The clinical presentation in this case of cevimeline overdose is likely due to its direct stimulation of M3 muscarinic receptors located at effector organs of the parasympathetic system. The patient in our case report presented with a moderate muscarinic toxicity after intentionally ingesting about 10 mg/kg of cevimeline. Signs and symptoms of an acute intoxication will likely parallel other medications in this class, like pilocarpine, bethanechol, and methacholine. Muscarinic manifestations include vomiting, diarrhea, and abdominal cramping due to increased peristalsis, bronchorrhea, wheezing, excessive salivation, sweating, and urinary incontinence. Bradycardia, hypotension, bronchospasm, and miosis have also been observed. Because cevimeline has specificity for M3 muscarinic receptors on salivary glands, it is likely to exhibit fewer cardiac side effects, usually associated with M2 muscarinic receptors [6].

In addition to supportive therapy early in presentation, potential treatment for this class of medication includes glycopyrrolate and atropine. Both atropine and glycopyrrolate are parasympatholytic agents that competitively block the action of acetylcholine at muscarinic receptors, thereby reversing the effects of direct stimulation of the receptors by cevimeline. The administration of activated charcoal can also be considered in early presenters to limit drug absorption.
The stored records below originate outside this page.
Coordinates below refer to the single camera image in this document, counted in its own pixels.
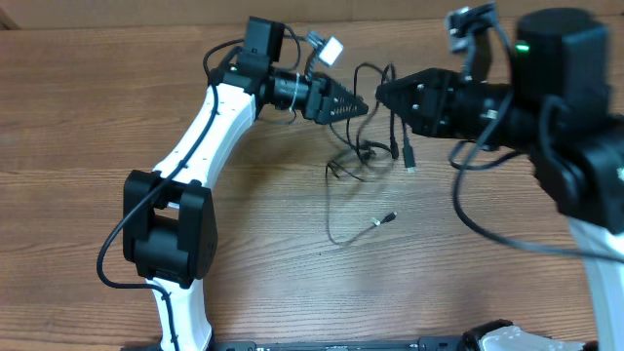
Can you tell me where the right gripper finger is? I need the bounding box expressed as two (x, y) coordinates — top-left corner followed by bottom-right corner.
(375, 73), (423, 98)
(375, 93), (419, 128)

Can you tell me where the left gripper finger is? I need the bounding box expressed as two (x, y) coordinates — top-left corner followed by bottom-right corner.
(329, 77), (363, 103)
(331, 96), (369, 123)

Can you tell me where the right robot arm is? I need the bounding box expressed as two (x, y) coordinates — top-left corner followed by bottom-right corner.
(376, 3), (623, 350)

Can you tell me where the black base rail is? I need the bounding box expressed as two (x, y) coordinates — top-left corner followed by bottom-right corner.
(121, 334), (555, 351)

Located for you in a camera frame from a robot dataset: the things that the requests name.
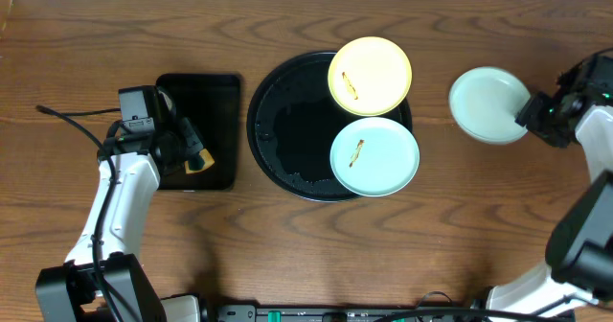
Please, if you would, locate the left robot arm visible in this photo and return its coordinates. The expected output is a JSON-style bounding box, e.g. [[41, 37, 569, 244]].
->
[[35, 85, 215, 321]]

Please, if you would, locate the left black cable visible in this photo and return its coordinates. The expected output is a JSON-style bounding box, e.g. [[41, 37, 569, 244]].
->
[[35, 104, 130, 322]]

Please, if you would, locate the mint plate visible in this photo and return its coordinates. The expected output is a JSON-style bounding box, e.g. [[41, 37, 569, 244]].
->
[[448, 67, 530, 145], [329, 117, 420, 197]]

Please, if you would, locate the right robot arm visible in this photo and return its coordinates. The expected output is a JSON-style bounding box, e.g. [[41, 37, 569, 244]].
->
[[478, 49, 612, 321]]

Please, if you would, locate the green yellow sponge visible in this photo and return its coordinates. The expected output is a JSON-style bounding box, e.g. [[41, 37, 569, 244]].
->
[[185, 149, 216, 174]]

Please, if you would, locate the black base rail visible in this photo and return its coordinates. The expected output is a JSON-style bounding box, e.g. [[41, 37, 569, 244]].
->
[[199, 291, 501, 322]]

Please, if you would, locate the black rectangular tray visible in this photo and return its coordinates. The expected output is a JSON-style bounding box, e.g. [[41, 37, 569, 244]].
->
[[156, 73, 240, 191]]

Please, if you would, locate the yellow plate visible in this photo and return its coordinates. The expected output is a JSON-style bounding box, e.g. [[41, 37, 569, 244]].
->
[[328, 36, 413, 117]]

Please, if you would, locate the black round tray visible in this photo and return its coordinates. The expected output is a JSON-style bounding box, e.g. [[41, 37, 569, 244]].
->
[[247, 52, 413, 202]]
Goals of therapy for treating muscarinic toxicity include decreasing salivary secretion; decreasing bronchorrhea and wheezing; decreasing peristalsis, increasing heart rate, and enhancing atrioventricular conduction [7].

If excessive oral and GI tract secretions result in respiratory compromise or symptomatic bradycardia develops after cevimeline overdose, intravenous atropine may be useful in reversing these symptoms. Atropine is a nonselective central and peripheral muscarinic antagonist [8]. In adults, atropine is given at the initial dose of 1 to 2 mg IV for mild-to-moderate cholinergic poisoning and 3–5 mg IV for severe poisoning; the initial pediatric dose is and 0.02 mg/kg IV [9]. Repeated doses must be administered until satisfactory improvement of respiratory symptoms and increase in heart rate are achieved. Glycopyrrolate, a quaternary ammonium compound, is a peripheral muscarinic antagonist with poor CNS penetration and fewer CNS side-effects used to reverse cholinergic toxicity [10]. Initial glycopyrrolate IV dose for adults is 1 to 2 mg and 0.025 mg/kg for children [7]. Beta-2 agonists or epinephrine may be indicated for the treatment of bronchospasm secondary to cevimeline in addition to atropine and glycopyrrolate due to their bronchodilatory effects.
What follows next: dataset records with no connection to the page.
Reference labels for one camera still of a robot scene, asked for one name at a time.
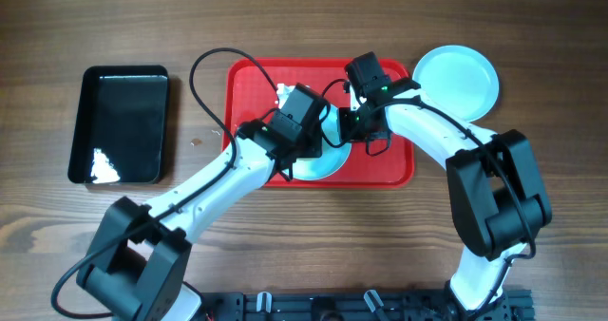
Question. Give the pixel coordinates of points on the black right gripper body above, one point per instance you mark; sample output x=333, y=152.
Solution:
x=353, y=128

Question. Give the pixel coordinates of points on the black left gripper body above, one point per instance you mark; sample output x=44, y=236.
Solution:
x=310, y=142

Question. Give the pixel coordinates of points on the light blue plate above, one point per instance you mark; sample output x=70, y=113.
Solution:
x=332, y=159
x=459, y=78

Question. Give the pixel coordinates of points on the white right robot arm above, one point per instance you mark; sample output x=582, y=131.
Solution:
x=497, y=197

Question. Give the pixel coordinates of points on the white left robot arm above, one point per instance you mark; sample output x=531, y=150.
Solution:
x=136, y=262

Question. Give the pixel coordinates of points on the red plastic tray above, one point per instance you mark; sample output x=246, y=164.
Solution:
x=249, y=95

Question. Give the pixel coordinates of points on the black water tray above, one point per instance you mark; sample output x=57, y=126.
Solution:
x=120, y=126

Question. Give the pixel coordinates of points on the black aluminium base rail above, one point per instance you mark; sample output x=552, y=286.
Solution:
x=410, y=305

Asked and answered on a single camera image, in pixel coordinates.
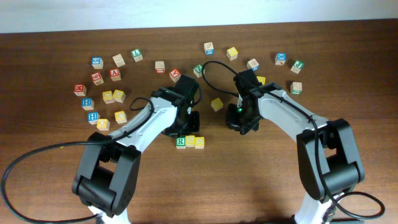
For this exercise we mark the green letter R block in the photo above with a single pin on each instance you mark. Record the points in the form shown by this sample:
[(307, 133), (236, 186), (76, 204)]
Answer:
[(180, 143)]

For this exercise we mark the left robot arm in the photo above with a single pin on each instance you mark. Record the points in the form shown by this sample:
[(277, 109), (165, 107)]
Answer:
[(106, 177)]

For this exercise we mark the plain wooden block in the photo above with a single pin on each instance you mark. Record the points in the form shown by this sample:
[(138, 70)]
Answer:
[(119, 61)]

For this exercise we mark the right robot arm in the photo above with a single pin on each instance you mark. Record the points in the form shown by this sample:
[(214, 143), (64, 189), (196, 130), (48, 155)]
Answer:
[(328, 156)]

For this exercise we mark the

This case presentation has several limitations. Serum and urine levels of cevimeline are unavailable in clinical laboratory settings, so confirmatory levels could not be obtained. It is possible that patient’s sedation and decreased sensory responses to stimuli can be partially attributed to the presence of ethanol. Although the patient denied the ingestion, her nausea could be attributed to an undetected concomitant ingestion of citalopram, patient’s prescription medication. In our institution, as in many others, levels of citalopram are not available for relevant clinical use in the emergency department. The etiology of hypokalemia in this patient’s presentation is unclear as neither cevimeline nor citalopram cause hypokalemia with monotherapy. Excessive diaphoresis was most likely caused by the presence of a muscarinic agent since citalopram does not exhibit significant anticholinergic effects. We have been able to find no data, in vitro, animal, or human, to address whether or not there is a loss of M3 receptor specificity in overdose or toxicity.

Conclusion

We present the first case of cevimeline overdose resulting in significant muscarinic symptoms. Uses, side effects, and potential antidotal therapy for this overdose are discussed. Emergency physicians need to be aware of this medication, its toxicity, and treatments.